Chen mengangkat alisnya, berusaha menahan tawa. "Kau tertidur? Di tengah pertempuran besar dan serangan Frost Titan?"
Jakon mengangguk, terlihat tidak menyadari kegilaan situasinya. "Ya, aku merasa sangat lelah setelah makan banyak di istana itu."
"Jadi aku menemukan tempat yang nyaman dan... ya, aku tertidur."
Rex menepuk dahinya, setengah frustasi, setengah terhibur. "Kau serius, Jakon? Kami hampir mati melawan Frost Titan itu!"
"Sekarang kita bisa melihat alasannya dengan jelas mengapa pertarungan tadi berjalan sangat sulit..."
"...tanpamu kita semua tidak bisa memperlihatkan potensi penuh."
Shizumichi mencoba untuk tidak tertawa, tetapi gagal. Dia tertawa terbahak-bahak, membuat Jakon semakin kebingungan.
"Kau benar-benar tahu caranya membuat mereka khawatir, Jakon."
Jofir, yang sebelumnya cemas, sekarang tertawa geli. "Kau mungkin satu-satunya orang yang bisa tidur nyenyak di dalam istana yang berisik dengan suara keempat gadis dari pria sialan bernama Naoya itu."
Jakon tersenyum malu-malu, menyadari betapa konyolnya situasinya.
"Maafkan aku, teman-teman. Tapi setidaknya aku merasa sangat segar sekarang!" katanya sambil meregangkan tubuh.

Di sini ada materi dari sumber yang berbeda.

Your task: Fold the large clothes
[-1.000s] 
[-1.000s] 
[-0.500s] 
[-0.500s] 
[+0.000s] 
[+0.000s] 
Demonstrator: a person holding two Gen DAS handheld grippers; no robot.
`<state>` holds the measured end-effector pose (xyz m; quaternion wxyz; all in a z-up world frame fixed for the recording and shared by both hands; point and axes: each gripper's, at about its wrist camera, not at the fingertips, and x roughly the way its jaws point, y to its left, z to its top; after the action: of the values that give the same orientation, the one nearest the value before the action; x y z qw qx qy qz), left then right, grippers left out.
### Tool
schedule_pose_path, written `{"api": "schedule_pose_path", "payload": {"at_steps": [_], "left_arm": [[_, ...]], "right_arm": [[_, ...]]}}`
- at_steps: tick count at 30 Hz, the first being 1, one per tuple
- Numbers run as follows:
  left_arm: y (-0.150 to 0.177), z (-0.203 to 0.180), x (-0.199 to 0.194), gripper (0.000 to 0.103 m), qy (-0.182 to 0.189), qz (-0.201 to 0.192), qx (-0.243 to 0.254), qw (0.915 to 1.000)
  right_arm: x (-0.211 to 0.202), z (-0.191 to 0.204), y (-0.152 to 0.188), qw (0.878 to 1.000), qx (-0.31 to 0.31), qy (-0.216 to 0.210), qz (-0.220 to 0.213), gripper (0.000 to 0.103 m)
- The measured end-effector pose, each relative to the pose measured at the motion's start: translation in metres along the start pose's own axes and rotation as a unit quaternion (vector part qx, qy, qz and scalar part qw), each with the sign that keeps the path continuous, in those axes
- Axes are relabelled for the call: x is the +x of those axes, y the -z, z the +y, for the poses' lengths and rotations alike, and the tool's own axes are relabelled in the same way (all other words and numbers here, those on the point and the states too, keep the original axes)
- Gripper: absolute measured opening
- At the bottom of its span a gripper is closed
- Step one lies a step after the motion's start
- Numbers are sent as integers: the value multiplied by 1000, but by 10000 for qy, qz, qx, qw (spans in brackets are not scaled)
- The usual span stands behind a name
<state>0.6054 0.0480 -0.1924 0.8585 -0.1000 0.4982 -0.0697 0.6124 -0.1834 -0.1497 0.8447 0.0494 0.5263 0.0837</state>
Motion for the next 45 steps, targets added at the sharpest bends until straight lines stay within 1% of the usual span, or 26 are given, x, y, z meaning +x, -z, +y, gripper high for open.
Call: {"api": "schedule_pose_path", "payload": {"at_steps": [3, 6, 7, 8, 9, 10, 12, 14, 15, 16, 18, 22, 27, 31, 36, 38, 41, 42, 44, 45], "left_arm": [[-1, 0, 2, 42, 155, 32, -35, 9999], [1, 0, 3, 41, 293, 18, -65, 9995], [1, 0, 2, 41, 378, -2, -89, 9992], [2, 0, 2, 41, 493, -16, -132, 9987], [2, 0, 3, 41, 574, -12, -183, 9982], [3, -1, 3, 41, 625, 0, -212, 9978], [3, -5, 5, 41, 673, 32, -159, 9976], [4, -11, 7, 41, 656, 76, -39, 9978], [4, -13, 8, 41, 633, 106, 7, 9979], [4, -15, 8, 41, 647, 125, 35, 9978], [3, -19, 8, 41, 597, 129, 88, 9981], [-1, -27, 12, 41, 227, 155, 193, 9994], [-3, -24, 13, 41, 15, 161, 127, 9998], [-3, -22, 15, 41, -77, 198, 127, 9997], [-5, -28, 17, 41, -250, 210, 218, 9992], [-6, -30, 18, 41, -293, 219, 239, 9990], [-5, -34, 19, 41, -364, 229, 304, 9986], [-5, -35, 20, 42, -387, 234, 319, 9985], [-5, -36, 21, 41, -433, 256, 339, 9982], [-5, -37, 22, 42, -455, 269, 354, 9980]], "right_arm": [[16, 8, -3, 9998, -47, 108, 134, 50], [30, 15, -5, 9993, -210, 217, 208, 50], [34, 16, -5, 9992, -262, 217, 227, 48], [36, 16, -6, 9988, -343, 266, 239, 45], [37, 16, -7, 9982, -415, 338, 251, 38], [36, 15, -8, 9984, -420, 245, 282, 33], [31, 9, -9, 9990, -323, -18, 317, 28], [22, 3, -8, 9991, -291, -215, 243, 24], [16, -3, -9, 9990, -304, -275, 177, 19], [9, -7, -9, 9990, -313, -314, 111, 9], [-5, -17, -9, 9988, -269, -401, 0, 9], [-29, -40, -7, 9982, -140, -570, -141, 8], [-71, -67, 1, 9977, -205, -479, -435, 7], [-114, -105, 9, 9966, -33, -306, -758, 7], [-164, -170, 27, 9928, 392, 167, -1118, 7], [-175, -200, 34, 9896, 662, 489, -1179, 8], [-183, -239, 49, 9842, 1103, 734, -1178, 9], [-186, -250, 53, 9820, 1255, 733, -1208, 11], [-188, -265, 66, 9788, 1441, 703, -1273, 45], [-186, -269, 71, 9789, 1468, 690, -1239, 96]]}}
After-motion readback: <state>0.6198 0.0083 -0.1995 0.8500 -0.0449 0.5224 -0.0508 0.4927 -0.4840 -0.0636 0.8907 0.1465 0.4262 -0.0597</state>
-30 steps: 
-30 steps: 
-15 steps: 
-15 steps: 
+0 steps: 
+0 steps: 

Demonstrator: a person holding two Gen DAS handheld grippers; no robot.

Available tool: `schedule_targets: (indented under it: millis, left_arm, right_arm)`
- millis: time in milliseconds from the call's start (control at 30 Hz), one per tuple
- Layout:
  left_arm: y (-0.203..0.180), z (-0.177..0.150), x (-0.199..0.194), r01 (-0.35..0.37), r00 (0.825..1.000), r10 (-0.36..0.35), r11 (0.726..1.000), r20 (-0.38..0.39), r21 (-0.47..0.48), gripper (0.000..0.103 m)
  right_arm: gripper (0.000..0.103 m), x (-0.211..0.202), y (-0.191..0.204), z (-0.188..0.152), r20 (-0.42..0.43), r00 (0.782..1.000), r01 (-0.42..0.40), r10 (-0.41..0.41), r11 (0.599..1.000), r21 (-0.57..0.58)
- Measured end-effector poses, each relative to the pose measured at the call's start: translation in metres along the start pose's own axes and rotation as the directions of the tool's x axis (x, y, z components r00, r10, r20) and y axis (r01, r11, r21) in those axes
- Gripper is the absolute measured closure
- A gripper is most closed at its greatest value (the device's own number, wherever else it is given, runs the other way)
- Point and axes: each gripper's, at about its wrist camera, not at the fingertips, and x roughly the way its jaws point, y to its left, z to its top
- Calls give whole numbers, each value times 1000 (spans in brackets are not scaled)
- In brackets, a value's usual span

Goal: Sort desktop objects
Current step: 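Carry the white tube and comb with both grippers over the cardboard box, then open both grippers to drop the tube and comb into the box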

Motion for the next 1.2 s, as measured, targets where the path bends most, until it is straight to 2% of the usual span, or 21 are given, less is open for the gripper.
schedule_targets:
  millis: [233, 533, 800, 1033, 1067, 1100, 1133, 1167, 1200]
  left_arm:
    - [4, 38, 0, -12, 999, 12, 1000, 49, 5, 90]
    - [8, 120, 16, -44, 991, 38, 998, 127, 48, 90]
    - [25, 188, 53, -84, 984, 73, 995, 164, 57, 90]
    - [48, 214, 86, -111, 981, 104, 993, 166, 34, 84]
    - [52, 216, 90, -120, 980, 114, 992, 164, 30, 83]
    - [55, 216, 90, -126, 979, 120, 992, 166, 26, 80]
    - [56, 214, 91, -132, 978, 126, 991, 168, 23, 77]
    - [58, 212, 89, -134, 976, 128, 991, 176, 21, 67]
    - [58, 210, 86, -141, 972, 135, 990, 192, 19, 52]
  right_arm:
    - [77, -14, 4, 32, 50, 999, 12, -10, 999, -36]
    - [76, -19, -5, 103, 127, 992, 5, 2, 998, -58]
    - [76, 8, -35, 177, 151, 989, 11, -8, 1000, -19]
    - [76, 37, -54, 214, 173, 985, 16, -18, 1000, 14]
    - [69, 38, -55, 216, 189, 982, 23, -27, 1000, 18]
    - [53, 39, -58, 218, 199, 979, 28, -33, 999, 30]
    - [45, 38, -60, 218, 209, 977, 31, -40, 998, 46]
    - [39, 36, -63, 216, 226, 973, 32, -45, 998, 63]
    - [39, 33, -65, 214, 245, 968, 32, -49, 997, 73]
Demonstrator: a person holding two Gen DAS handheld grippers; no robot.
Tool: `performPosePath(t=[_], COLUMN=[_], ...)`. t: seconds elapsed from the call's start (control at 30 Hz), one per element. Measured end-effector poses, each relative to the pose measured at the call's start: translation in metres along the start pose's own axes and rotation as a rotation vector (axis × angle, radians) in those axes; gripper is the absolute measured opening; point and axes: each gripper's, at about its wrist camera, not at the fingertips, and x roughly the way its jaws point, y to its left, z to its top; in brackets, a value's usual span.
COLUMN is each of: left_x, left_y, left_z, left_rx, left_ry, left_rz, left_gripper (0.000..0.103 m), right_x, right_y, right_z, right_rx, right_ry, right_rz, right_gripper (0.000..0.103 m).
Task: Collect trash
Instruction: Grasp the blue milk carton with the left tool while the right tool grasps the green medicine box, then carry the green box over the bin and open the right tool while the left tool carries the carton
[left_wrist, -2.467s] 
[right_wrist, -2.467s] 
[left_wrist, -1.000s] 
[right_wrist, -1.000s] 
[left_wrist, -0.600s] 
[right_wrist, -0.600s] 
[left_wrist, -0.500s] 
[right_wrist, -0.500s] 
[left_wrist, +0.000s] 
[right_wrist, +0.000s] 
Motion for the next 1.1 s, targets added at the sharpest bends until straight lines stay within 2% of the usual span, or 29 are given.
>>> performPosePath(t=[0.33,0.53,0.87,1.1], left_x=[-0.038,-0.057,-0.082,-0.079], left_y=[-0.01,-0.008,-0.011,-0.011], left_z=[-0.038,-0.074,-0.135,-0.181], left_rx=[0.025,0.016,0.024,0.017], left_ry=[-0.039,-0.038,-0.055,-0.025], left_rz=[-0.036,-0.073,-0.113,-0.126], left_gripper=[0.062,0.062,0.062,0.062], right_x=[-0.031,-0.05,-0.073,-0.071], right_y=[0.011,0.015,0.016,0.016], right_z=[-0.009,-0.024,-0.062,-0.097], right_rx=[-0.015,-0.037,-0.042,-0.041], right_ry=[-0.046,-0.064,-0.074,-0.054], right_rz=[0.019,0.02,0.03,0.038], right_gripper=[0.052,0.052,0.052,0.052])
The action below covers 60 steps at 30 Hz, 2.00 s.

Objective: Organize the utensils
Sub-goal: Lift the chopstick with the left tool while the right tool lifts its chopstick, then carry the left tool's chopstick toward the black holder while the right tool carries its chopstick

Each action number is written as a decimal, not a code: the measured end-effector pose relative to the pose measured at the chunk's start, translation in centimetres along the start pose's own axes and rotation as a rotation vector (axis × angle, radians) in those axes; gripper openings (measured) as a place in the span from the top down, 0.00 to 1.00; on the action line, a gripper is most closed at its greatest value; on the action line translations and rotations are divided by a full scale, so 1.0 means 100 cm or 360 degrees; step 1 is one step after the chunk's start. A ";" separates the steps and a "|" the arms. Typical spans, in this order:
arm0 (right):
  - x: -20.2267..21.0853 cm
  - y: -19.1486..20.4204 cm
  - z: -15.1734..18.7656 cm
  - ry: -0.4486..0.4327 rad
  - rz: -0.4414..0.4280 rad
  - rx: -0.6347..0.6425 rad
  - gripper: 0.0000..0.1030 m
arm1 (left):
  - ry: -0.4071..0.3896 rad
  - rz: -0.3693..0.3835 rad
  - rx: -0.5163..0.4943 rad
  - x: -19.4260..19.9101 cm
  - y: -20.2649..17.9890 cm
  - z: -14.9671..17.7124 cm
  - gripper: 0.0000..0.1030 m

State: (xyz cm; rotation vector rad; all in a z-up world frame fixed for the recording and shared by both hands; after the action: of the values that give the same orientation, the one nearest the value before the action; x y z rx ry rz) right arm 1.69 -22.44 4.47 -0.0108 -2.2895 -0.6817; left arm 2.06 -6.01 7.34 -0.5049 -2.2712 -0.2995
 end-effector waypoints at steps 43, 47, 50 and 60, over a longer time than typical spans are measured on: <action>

Kars menggelengkan kepala, menepuk bahu Jakon. "Baiklah, Jakon. Setidaknya kau aman. Tapi lain kali, jangan tertidur di tengah pertempuran besar."
Semua orang tertawa bersama, rasa lega dan kehangatan menyebar di antara mereka.
Meski situasinya menegangkan, mereka masih bisa menemukan humor di dalamnya, mengingatkan mereka bahwa kekuatan mereka tidak hanya berasal dari keterampilan bertarung, tetapi juga dari kebersamaan dan rasa persaudaraan.
"Dengan Jakon yang sudah bersama kita lagi, mari kita lanjutkan perjalanan," kata Shizumichi dengan senyum di wajahnya.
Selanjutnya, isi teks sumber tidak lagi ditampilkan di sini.